“And who might you be?” Grayson asked.
Stillness, sudden and absolute. “Who I am is less important than who I work for.”
Young. Utterly unafraid. That was Grayson’s immediate impression. Probably fast.
“Trowbridge?” Grayson said, looking to his opponent’s face, to eyes like midnight beneath thick, angled brows, one of them slashed through with a small white scar.
“Not Trowbridge.” The guy took a series of slow steps, circling Grayson. Young. Unafraid. Probably fast. Grayson added two more descriptors: Dangerous. Hard. Dark eyes glittered as the guy came to a sudden stop. “Guess again.”
Grayson bared his teeth in a smile full of warning. “I don’t guess.” Power and control. It always came down to power and control—who had them, who didn’t, who would lose them first.
“She wasn’t kidding,” his opponent replied, the words cutting through the night air like a butcher knife, “when she said you were arrogant.”
Grayson took a single step forward. “She?”
The guy smiled and began to circle him once more. “I work for Eve.”
NINE YEARS AND THREE MONTHS AGO
Jameson stood at the base of the tree house and looked up. Scowling at the cast on his arm, he moved toward the closest staircase.
“Taking the easy way up?”
That wasn’t Xander or Grayson, who were supposed to be meeting him here. It was the old man. Jameson fought the urge to whip his head toward his grandfather and kept his gaze locked on the staircase instead.
“It’s the smart thing to do,” Jameson said. The sound of footsteps alerted him to his grandfather’s approach.
“And are you?” the old man asked, the question pointed. “Smart?”

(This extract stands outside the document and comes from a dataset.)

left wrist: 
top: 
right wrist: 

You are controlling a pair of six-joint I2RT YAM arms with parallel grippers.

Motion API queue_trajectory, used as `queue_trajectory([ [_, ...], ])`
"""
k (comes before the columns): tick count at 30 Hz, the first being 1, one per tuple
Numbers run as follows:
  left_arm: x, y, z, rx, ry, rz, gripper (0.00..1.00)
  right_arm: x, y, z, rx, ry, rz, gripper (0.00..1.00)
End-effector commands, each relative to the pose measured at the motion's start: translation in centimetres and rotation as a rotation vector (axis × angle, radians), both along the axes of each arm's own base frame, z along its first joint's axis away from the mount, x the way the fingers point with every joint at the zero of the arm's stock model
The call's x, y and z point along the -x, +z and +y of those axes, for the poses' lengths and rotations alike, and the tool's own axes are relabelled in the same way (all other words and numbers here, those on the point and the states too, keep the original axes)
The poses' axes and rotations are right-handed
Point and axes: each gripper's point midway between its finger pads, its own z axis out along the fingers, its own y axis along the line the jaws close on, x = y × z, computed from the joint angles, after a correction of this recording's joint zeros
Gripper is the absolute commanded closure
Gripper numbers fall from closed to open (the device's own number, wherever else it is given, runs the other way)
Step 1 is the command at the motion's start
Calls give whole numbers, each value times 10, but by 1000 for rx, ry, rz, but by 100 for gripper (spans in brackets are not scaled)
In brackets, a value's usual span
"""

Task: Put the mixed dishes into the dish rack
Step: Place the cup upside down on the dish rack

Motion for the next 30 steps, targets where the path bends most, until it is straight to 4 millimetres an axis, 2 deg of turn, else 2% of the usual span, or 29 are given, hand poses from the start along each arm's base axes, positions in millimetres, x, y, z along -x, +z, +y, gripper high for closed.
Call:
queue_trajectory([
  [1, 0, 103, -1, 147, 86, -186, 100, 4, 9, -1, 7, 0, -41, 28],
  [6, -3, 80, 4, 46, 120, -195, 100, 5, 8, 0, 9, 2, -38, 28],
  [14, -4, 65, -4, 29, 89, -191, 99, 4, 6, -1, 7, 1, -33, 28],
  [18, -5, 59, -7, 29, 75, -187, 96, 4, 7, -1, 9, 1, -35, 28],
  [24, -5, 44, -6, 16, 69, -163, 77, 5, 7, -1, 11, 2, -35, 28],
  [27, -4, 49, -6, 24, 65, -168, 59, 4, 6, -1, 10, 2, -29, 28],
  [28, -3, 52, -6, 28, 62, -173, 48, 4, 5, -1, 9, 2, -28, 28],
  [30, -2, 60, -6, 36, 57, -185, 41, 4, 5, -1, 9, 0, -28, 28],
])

Jameson swallowed. This was a conversation he’d been avoiding for days. His eyes darted upward, searching the tree house for his brothers.
“I’m not who you expected to find here.” Tobias Hawthorne wasn’t a tall man, and at ten, Jameson was already past his chin. But it felt like the old man towered over him anyway. “I’m afraid that your brothers are otherwise occupied.”
There was a moment of silence, and then Jameson heard it in the distance: the telltale sound of a violin, the notes caressed and carried by the wind.
“Beautiful, isn’t it?” the old man said. “But that’s to be expected. Perfection without artistry is worth very little.”
From the tone in his voice, Jameson knew that his grandfather had said those exact words to Grayson before sending him away. He wanted me alone.
Jameson glowered at the cast on his arm, then raised his eyes—and his chin—defiantly. “I fell.”
Sometimes, it was better to just rip off the bandage.
“That you did.” How was it that Tobias Hawthorne’s words could sound so nonchalant and cut so deeply? “Tell me, Jameson, what did you find yourself thinking, midair, when your motorbike went in one direction and you the other?”
It had been during a competition, his third this year. He’d won the first two. “Nothing.” Jameson spoke the word into the dirt.
Hawthornes weren’t supposed to lose.
“And that,” Tobias Hawthorne said, his voice low and silky, “is the problem.”
Jameson lifted his gaze without being told. It would be worse if he didn’t.
“There are moments in life,” his grandfather the billionaire continued, “when we are gifted with the opportunity to go outside ourselves. To see the world anew. To see what other people miss.”
The emphasis in those words made Jameson draw in a breath. “I didn’t see anything when I crashed.”
“You didn’t look.” The old man let that hang in the air, and then he reached to knock lightly on Jameson’s cast. “Tell me, does your arm hurt?”
“Yes.”
“Is it supposed to?”
The question caught Jameson off guard, but he tried not to show it. “I guess.”
“In this family, we do not guess.” The old man’s tone wasn’t harsh, but it was sure, like the words he’d just spoken were as certain as the rise and fall of the sun. “You’re old enough now for me to be honest, Jamie. I see a great deal of myself in you.”
Jameson hadn’t expected that, not at all, and it let him focus on his grandfather fully, completely.
“But you must know there are certain… weaknesses.” Now that Tobias Hawthorne had Jameson’s full attention, he clearly had no intention of letting it go. “Compared to your brothers,” he said, “your mind is ordinary.”